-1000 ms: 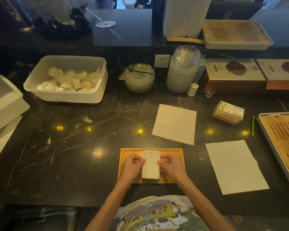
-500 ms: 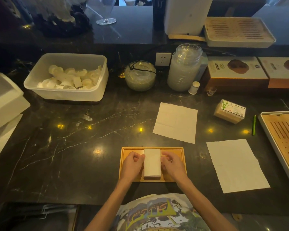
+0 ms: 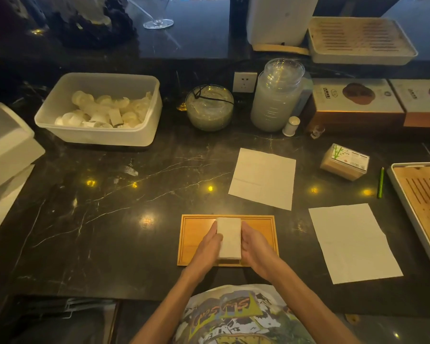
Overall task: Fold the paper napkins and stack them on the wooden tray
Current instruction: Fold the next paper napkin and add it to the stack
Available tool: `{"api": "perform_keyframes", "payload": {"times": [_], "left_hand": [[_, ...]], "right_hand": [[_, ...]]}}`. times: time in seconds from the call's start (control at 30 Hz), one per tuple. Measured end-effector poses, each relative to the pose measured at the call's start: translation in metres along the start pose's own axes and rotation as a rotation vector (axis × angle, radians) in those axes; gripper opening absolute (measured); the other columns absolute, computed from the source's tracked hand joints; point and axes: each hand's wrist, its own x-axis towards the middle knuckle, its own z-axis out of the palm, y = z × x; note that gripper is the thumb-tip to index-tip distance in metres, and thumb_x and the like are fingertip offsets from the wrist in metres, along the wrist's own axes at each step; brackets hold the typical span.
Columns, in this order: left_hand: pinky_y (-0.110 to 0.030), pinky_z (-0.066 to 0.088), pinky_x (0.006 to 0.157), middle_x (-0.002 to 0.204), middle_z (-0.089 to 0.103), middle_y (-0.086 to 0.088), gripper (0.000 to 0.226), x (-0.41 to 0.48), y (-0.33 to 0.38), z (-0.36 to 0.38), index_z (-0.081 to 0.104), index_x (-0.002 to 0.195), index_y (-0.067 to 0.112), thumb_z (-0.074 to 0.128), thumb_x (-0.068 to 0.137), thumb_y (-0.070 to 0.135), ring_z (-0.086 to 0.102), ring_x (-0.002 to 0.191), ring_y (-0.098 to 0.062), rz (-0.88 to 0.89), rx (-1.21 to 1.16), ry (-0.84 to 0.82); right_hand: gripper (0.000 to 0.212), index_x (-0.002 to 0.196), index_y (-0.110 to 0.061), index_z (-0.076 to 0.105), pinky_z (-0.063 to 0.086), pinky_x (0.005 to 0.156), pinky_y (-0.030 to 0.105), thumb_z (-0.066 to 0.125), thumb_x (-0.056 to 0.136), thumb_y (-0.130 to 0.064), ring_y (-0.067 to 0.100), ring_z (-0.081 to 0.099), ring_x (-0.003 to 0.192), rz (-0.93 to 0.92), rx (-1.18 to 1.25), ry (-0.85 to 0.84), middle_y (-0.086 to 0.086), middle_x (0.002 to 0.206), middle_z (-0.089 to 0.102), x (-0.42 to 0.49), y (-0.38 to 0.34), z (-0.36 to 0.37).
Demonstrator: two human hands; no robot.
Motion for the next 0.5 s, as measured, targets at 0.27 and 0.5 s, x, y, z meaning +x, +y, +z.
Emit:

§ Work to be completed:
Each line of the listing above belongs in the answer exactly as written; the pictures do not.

§ Task result:
-1000 ms: 
-500 ms: 
+0 ms: 
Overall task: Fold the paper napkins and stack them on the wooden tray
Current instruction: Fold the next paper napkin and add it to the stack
Available tool: `{"api": "perform_keyframes", "payload": {"times": [_], "left_hand": [[_, ...]], "right_hand": [[_, ...]]}}`. times: time in seconds from the call's start (control at 30 Hz), one per tuple. Measured end-effector poses, each relative to the pose measured at the call's start: translation in metres along the start pose's own axes and rotation as a rotation vector (axis × angle, radians) in those axes; gripper opening absolute (measured); the other columns absolute, computed from the source's tracked hand joints; point and axes: each hand's wrist, its own x-axis towards the middle knuckle, its own z-axis out of the palm, y = z × x; note that gripper is the thumb-tip to index-tip distance in metres, and thumb_x and the like are fingertip offsets from the wrist in metres, along the wrist's own axes at each step; brackets hold the typical span.
Columns, in this order: left_hand: pinky_y (-0.110 to 0.030), pinky_z (-0.066 to 0.088), pinky_x (0.006 to 0.157), middle_x (-0.002 to 0.204), middle_z (-0.089 to 0.103), middle_y (-0.086 to 0.088), gripper (0.000 to 0.226), x (-0.41 to 0.48), y (-0.33 to 0.38), z (-0.36 to 0.38), index_z (-0.081 to 0.104), index_x (-0.002 to 0.195), index_y (-0.067 to 0.112), thumb_z (-0.074 to 0.128), thumb_x (-0.068 to 0.137), thumb_y (-0.070 to 0.135), ring_z (-0.086 to 0.102), ring_x (-0.002 to 0.191), ring_y (-0.098 to 0.062), rz (-0.88 to 0.89), rx (-1.21 to 1.16), ry (-0.84 to 0.82); right_hand: gripper (0.000 to 0.212), index_x (-0.002 to 0.196), index_y (-0.110 to 0.061), index_z (-0.076 to 0.105), pinky_z (-0.063 to 0.086), pinky_x (0.005 to 0.156), pinky_y (-0.030 to 0.105), thumb_z (-0.066 to 0.125), thumb_x (-0.056 to 0.136), thumb_y (-0.130 to 0.064), ring_y (-0.067 to 0.100), ring_z (-0.081 to 0.099), ring_x (-0.003 to 0.192), rz (-0.93 to 0.92), rx (-1.18 to 1.25), ry (-0.85 to 0.84), middle_y (-0.086 to 0.086), middle_x (0.002 to 0.206), middle_z (-0.089 to 0.102), x (-0.42 to 0.49), y (-0.38 to 0.34), z (-0.36 to 0.37).
Demonstrator: two human hands; no robot.
Motion for the next 0.5 s, as measured, targets at 0.27 and 0.5 s, x, y, z meaning +x, +y, +z.
Emit:

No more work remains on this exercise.